Copy out each line from the material where the word "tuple" is found.

* Information
===============

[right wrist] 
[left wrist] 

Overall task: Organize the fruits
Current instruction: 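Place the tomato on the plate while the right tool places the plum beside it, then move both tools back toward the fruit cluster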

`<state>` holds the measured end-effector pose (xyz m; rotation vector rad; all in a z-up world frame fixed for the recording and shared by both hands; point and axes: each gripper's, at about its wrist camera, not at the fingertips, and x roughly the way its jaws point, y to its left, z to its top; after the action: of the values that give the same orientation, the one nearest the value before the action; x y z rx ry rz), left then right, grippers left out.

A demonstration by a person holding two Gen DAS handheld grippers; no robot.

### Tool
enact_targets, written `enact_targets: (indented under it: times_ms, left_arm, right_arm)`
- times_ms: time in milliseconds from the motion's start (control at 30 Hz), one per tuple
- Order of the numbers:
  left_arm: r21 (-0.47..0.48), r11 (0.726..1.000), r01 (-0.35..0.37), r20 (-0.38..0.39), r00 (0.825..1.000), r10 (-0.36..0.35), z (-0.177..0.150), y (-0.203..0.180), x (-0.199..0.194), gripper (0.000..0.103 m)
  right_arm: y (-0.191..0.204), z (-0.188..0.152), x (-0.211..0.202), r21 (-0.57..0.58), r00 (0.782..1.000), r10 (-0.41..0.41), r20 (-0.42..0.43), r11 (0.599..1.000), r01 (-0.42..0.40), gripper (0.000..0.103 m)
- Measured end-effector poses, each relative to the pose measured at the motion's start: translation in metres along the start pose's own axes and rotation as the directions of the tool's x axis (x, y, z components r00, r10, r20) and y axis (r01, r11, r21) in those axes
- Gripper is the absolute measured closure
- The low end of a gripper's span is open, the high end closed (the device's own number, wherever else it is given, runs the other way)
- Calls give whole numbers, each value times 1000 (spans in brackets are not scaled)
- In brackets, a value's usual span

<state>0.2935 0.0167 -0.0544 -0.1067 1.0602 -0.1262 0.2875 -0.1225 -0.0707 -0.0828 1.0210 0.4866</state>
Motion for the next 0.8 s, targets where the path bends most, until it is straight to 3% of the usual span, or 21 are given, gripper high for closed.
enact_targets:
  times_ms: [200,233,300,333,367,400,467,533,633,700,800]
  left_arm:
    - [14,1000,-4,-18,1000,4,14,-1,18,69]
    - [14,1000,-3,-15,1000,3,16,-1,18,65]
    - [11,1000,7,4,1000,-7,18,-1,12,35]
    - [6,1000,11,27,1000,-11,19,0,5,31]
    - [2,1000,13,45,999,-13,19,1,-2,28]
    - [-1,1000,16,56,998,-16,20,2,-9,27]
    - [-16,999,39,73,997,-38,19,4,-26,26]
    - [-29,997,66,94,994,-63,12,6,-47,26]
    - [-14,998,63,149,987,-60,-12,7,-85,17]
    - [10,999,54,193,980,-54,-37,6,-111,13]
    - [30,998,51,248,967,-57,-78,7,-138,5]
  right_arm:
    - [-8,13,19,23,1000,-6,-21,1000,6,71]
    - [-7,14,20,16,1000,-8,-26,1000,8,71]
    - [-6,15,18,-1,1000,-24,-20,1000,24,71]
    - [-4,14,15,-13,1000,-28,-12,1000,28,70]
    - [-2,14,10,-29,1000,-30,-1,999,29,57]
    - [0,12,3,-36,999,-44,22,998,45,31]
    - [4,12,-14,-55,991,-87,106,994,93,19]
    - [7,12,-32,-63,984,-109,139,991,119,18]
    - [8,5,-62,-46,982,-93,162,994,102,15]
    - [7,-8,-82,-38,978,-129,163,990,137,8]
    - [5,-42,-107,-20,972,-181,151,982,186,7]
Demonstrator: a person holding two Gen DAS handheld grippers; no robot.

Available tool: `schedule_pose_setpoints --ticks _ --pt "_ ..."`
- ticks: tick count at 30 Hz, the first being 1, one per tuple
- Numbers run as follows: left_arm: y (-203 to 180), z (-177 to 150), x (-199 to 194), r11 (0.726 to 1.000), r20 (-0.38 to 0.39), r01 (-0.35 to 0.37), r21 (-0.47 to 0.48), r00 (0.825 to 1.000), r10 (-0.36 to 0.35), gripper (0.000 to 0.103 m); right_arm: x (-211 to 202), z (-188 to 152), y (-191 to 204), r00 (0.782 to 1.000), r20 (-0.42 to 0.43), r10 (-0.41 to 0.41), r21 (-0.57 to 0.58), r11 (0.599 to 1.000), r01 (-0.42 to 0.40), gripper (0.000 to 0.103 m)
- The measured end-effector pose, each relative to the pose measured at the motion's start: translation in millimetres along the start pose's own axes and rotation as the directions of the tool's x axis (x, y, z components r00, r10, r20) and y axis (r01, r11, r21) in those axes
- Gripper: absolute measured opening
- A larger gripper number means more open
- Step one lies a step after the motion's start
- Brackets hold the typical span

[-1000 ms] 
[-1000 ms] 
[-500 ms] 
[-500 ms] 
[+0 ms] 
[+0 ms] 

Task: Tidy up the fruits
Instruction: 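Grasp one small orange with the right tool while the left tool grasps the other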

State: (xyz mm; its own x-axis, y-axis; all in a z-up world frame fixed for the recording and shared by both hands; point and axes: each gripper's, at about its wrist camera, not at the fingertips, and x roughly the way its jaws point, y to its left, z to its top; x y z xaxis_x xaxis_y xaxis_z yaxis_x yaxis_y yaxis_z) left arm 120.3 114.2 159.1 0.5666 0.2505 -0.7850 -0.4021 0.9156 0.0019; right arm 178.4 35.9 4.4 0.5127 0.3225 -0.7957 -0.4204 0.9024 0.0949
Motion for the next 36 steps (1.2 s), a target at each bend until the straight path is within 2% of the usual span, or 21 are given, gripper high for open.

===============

* Result of the task
- times_ms: time in milliseconds from the motion's start (control at 30 Hz), one per tuple
- ticks: tick count at 30 Hz, the first being 1, one per tuple

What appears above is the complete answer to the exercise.